Preventing Childhood Obesity: What Should Your Preschooler’s Plate Look Like

If you want to prevent childhood obesity one of the most important things you should know is what your child plate should look like. This seems like something that you should just know already, but you’d be surprised how many preschoolers’ plates I see lacking variety and color. In addition to not having enough variety and color, their plate also lacks balance.

It is very simple and there are only a few things that you have to remember. The first is that children have tiny tummies so do not give them adult portion sizes. Starting out with half of an adult portion or even 1/3 is a safe bet. You want to do this for several reasons. The first is you don’t want your child to feel obligated to finish their plates when there’s too much food on it, this is overwhelming to child. Secondly, you want to teach your child to learn when they are full and have had enough. This is a skill that will keep them from creating the habit of overeating. Learning this skill also helps a child to learn self regulation, where they determine how much they eat and when.

You want your child to learn self regulation when they are eating. In addition to preventing over eating and childhood obesity, self regulation builds a childs confidence in themselves and helps them to trust themselves in knowing what is best for them. You want your child to develop this early because this is the basis of self esteem and self confidence.

Your child’s plate should look like a rainbow with a variety of colors on it. Half of the plate should consist of fruits and vegetables the other half should consist of grains and a protein. You can serve the fruits and vegetables in a variety of ways. You can juice them, serve them in a soup or salad, steam them or serve them raw. Adding vegetables to casseroles is also a great way to get vegetables in.

Most people are pretty much familiar with what fruits and vegetables are as well as proteins but are sometimes not aware of what grains are. I say aware because once I start naming examples of grains people always say “oh that’s a grain”. Grains are any food that is made from wheat, rice. oats, cornmeal, barley, or a cereal grain. Some examples of grains are pasta, tortilla, oatmeal, rye, sandwich rolls and quinoa.

There are two types of grains, whole grains and refined grains. The whole grains are like the name implies it has the entire grain which consists of three parts, the bran, germ and endosperm. Whole grains contains vitiamins, nutrients and fiber, which is really important for digestive and colon health. Refined grains have been milled and the bran and germ are taken out. This procedure removes the fiber, iron and many B vitamins. So as much as possible you want to feed your child whole grains.
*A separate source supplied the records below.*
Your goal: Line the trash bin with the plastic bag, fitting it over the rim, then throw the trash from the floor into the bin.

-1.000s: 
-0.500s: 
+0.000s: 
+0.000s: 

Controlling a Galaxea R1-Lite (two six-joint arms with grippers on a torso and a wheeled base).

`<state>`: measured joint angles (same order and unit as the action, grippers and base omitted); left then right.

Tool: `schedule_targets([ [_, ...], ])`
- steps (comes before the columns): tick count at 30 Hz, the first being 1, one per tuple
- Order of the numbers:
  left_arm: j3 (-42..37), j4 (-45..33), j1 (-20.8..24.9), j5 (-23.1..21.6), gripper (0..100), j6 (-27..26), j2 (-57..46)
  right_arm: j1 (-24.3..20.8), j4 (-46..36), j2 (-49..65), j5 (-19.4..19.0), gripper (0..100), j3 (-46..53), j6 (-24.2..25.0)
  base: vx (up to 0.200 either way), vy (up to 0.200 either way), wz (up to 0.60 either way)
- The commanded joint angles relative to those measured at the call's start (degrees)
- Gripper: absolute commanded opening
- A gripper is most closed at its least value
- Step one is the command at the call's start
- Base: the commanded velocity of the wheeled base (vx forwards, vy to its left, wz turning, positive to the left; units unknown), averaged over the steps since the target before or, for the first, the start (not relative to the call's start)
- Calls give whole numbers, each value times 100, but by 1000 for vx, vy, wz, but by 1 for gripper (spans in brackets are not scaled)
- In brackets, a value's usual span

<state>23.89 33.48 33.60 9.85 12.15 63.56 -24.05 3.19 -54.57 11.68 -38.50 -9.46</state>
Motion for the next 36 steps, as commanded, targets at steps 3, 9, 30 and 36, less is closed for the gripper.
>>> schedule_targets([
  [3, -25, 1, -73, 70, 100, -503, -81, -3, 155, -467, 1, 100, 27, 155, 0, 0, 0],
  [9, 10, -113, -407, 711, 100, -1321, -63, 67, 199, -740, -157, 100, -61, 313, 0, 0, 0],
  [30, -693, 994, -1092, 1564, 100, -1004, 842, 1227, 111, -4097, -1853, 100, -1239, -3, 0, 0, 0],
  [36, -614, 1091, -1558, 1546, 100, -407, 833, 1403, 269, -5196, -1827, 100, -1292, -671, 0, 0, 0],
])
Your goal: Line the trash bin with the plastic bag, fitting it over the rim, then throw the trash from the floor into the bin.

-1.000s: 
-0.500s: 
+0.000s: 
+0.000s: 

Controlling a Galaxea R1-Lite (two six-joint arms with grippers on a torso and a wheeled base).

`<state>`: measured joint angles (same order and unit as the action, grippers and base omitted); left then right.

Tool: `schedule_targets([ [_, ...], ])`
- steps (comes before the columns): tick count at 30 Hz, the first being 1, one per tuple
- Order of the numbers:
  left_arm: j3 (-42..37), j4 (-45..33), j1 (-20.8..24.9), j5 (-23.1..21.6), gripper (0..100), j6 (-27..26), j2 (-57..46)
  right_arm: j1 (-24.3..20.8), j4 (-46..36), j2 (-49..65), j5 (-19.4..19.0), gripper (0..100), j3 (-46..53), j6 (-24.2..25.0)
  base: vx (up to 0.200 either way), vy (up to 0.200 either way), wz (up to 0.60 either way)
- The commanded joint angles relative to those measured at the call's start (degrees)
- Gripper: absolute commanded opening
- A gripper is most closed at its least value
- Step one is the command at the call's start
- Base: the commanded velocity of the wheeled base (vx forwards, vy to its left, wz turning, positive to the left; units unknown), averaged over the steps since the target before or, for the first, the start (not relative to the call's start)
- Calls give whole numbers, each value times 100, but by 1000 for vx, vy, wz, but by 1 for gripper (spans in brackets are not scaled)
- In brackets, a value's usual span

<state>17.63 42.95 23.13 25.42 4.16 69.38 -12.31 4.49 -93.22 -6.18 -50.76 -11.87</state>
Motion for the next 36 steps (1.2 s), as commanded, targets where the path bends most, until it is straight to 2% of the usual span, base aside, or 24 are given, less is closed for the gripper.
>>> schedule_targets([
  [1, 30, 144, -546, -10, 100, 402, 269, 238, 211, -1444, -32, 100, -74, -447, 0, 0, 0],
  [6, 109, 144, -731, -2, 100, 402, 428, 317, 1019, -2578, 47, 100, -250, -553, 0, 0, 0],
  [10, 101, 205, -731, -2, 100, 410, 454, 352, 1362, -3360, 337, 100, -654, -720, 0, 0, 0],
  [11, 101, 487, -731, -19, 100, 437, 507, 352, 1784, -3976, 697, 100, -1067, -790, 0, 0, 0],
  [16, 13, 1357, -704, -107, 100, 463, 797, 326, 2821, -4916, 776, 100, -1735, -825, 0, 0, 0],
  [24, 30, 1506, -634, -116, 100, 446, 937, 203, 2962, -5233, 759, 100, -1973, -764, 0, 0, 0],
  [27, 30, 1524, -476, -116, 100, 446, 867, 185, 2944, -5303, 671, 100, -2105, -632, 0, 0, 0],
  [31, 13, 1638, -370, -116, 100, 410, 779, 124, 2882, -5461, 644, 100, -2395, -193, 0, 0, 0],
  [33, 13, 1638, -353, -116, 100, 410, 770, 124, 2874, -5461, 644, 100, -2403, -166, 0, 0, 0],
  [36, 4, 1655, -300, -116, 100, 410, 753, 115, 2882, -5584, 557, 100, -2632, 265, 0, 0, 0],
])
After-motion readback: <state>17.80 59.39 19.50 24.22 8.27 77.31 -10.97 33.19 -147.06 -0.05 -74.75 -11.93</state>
To drink, if your child is over the age of 2 it is recommended that they have non-fat or skim milk. Under the age of 2 regualr milk is fine. If you give them juice make sure it is 100 percent fruit juice and no more than 4-6 ounces. This requirement of 4-6 ounces is the total that is recommended for the entire day. You want to encourage your child to drink water as much as possible. In fact water should be readily available for children. Avoid sugary drinks like soda, gator ade, kool aid and juice drinks.

Print this out so you’ll have this nearby when you are planning your meals and go grocery shopping. But as you can see there’s not much to remember just make sure your child eats a variety of colors. That their plate is made up of half fruits and vegetables and half proteins and grains and that they have something from the dairy group. Making sure you control portion size and allow them to self regulate themselves is also on the list.